Disclaimer: If I did own Fight Club, that'd be pretty amazing. But I don't. And the text in italics down there is from Chuck Palahniuk, Fight Club, page 208. Yep.
Because every once in a while, somebody brings me my lunch tray and my meds and he has a black eye or his forehead is swollen with stitches, and he says:
"We miss you Mr. Durden."
Or somebody with a broken nose pushes a mop past me and whispers:
"Everything's going according to the plan."
Whispers:
"We're going to break up civilization so we can make something better out of the world."
Whispers:
"We look forward to getting you back."
I'm back, all right.
My dad's back. He doesn't like to admit it, but I know that he is. Because Mom says so. Daddy's home. It's been just me and Mom for the past seven or eight Christmases—she tries to act like nothing's wrong.
Right.
After school, I come home and dump my backpack full of useless information at the foot of the stairs and sit at the window and wait. I'm not sure what I'm waiting to see. A taxi. Maybe a bus. He'll walk right up the steps to our door, perhaps. I have to stay on my toes. I can't miss it.
Some days Bobby comes over, and he sits with me, staring at nothing. A UPS truck speeds by, comes creaking to a halt, and a man in too-short brown shorts lumbers out of the doorless truck, clutching a package. My heart races for a split second; could it be him, him in disguise? As a surprise for Mom and me?
He drops the package at our neighbor's door, slips a receipt into the screen, rings the doorbell, and walks away. The keys turn in the ignition, and he's gone. Not my dad.
We'll have to wait.
Mom comes and sits next to me sometimes, a plate of cookies by her side. They're always burnt, so I never eat them. She doesn't, either.
You look just like your father, she tells me.
"Really?"
She nods. With a fat lip and a bloody nose, you two would be twins.
"Why?"
She pauses. …Dad knew how to get his way.
"Oh."
She takes a draw on her cigarette. Oh.
After two straight weeks of waiting, a yellow taxi with a broken back window rolls up into our driveway, coughing smoke and most likely destroying our already-destroyed ozone layer. A man with spiky dark hair emerges and stretches slightly. He looks just like me.
He's me. He's Dad.
I'm at the door before he's even approached the steps, and I fight the urge to run up and hug him. Mom told me that Dad was never the hugging type.
So I wave. I wave, and he sees me. He doesn't smile, but he does smirk, and he holds his hand up.
Hi.
Marla, he says, his voice a long drawl. Hey. They embrace in front of me for a few seconds. I feel Dad muss my hair.
"Hi, Dad."
How've you been, kid?
"Okay."
'S good. Mom been feeding you?
"Yeah. She always burns her cookies, though."

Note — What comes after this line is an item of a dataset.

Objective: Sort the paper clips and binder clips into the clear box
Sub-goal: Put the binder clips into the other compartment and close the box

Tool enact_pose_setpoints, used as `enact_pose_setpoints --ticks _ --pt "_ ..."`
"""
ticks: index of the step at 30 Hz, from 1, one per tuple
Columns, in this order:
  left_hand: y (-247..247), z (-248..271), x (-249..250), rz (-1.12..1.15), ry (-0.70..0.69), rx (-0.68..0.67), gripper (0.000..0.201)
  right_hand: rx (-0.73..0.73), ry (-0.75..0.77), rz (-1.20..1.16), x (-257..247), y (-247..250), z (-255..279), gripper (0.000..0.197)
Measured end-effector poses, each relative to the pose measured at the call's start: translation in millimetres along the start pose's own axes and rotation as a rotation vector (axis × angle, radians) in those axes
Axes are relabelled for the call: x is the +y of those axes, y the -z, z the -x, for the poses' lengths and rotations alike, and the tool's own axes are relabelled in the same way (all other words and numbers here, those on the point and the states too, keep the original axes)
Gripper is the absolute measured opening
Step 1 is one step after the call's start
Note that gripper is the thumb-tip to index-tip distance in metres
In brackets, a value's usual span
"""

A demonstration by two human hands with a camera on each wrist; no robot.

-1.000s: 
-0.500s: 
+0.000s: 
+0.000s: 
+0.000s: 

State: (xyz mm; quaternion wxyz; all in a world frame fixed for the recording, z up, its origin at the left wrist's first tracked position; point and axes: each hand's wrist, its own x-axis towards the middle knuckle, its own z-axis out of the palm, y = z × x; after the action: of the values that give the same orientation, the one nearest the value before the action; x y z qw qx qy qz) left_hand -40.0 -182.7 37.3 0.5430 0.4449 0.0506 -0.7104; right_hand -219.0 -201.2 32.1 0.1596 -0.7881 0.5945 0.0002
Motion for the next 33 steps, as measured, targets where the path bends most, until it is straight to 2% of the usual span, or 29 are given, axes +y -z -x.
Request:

Dad laughs. No surprise there.
He jams his small bag into Mom's arms. I'm going out.
You'll be back soon?
Maybe.
And he's gone. Mom dumps his bag next to my backpack and lights another cigarette. She really really loves cigarettes, maybe even more than she loves Dad.
You never know.
I go up to my post in front of the window again and watch Dad walk casually down the street. He's walking down towards Lou's, a place Mom talks about on the phone, but a place I've never been allowed to go to.
Maybe I'll go now. Try and get some father-kid bonding in, like the other kids at school do with their fathers.
I wonder what that's like. I wonder if it's even worth it.